First, comparing 100\% alts portfolio w/o and with Bitcoin, we see that adding Bitcoin to the investable universe increased Sharpe ratios over the past periods of 2, 3, 5, 7 years except for the portfolio with maximum Sharpe ratio. The performance over the last year is better for portfolios without Bitcoin. However, I emphasize a robust positive performance of risk-based portfolios with and without Bitcoin in comparison to a poor performance of the benchmark balanced portfolio.
Contrasting 75%/25% balanced/alts portfolio w/o and with Bitcoin, we see that including Bitcoin benefits most of portfolios over all trailing periods. The exceptions include, first, the portfolio with the maximum Sharpe ratio and, second, for the ERC portfolio which slightly under-performs when Bitcoin is added.
A poor relative performance of portfolios with maximum Sharpe ratio highlights the hazard of relying on past data for forecast of future returns. In contrast, out-performers include risk-based methods that rely on the dynamic update of covariance matrices using most recent data.
Figure (5) Sharpe ratios for trailing periods of 1, 2, 3, 5, 7 years starting from 31 August 2021, 2020, 2019, 2017, 2016, respectively, up to 31 August 2022. 60/40 is the benchmark equity/bond balanced portfolio, and EqualWeight w/o and with BTC are equally weighted portfolios with fixed 0% and 2% weights to Bitcoin, respectively.

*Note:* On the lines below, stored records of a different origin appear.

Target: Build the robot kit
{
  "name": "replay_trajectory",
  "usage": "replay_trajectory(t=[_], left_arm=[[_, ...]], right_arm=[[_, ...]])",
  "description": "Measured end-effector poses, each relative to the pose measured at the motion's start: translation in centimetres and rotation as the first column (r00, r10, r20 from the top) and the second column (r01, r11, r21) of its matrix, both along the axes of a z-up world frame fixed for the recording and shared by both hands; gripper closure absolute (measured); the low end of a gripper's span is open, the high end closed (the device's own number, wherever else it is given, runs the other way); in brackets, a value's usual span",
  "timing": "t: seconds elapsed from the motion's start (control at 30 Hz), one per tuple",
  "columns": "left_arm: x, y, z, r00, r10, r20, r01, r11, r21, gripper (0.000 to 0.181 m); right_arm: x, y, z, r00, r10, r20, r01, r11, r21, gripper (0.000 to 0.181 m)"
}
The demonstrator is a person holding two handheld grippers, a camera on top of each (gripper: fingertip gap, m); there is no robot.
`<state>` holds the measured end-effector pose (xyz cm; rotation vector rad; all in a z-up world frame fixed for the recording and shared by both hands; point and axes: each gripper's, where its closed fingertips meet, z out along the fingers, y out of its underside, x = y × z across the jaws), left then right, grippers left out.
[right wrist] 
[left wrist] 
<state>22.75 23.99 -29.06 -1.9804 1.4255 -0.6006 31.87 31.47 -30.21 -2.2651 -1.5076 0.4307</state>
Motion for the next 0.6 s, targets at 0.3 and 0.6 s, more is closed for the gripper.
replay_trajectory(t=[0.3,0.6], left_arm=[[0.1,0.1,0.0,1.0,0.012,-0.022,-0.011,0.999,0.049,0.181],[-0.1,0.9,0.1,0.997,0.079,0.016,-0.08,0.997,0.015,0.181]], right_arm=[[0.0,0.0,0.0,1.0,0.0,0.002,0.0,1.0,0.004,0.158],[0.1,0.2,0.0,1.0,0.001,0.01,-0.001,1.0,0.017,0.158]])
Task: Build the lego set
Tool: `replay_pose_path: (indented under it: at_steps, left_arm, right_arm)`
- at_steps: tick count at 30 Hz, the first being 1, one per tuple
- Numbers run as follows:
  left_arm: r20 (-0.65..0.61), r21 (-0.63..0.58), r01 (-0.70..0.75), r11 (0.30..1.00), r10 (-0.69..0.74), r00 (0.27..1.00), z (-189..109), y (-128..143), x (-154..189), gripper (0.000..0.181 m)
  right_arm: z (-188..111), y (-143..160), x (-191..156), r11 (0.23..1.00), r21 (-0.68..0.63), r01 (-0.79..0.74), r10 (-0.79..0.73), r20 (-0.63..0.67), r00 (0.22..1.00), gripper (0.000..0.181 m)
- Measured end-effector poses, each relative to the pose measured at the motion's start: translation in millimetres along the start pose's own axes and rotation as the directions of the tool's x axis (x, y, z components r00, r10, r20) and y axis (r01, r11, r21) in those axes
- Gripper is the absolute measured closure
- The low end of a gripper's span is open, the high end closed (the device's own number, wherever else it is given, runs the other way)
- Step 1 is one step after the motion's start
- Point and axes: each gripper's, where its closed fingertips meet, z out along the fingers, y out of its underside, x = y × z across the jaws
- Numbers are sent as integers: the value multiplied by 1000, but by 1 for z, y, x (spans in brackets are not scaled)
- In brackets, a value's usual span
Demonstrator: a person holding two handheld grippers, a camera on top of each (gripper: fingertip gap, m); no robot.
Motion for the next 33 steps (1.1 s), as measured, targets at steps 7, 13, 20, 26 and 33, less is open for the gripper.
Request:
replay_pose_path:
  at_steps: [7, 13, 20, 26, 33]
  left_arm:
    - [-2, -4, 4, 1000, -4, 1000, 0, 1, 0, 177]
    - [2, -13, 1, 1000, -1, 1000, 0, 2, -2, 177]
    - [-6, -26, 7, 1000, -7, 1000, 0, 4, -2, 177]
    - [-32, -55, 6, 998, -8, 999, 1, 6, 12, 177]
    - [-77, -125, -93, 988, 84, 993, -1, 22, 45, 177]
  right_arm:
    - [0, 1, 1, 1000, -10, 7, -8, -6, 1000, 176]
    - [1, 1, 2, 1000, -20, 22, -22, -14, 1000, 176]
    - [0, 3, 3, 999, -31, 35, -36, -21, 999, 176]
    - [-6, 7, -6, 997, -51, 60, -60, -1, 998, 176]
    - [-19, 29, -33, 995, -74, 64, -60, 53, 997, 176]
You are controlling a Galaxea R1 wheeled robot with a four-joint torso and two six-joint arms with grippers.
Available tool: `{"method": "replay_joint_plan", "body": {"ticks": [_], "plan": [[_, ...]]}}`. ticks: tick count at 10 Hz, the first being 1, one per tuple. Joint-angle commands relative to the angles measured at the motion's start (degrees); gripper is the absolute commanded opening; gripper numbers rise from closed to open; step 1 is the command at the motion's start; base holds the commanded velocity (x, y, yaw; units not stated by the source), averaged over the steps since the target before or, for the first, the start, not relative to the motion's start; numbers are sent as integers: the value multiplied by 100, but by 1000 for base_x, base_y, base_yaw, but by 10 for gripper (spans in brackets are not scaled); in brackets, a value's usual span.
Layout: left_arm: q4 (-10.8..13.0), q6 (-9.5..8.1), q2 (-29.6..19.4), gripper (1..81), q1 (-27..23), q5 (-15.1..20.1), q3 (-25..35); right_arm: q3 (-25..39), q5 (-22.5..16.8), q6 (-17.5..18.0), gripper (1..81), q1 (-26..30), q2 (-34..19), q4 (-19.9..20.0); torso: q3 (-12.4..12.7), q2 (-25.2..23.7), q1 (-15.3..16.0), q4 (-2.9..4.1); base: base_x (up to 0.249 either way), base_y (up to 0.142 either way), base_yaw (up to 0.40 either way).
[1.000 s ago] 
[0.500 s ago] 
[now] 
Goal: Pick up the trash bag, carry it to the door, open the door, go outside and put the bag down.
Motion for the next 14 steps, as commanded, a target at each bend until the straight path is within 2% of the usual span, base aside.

I present empirical evidence that it has been optimal to include Bitcoin to an investable universe for alternative and blended portfolios, using portfolio diversification metrics. Using roll-forward analysis with dynamic updates of portfolio inputs, I also find that adding Bitcoin have improved performances of optimal portfolios.
I conclude that adding Bitcoin, and more generally, a diversified basket of cryptocurrencies, to the investable universe of broad portfolios may be beneficial for both alternative portfolios and blended balanced/alternative portfolios. I emphasize the need for a robust portfolio allocation method with regular updates of portfolio inputs and re-balancing of portfolio weights.
My favorite allocation method is the optimiser of portfolio diversification metric along with the optimiser of the CARA utility under Gaussian mixture distribution for skewness-seeking investors.
Further details are provided in my paper on SSRN http://ssrn.com/abstract=4217841
The views and opinions presented in this article and post are mine alone. This research is not an investment advice.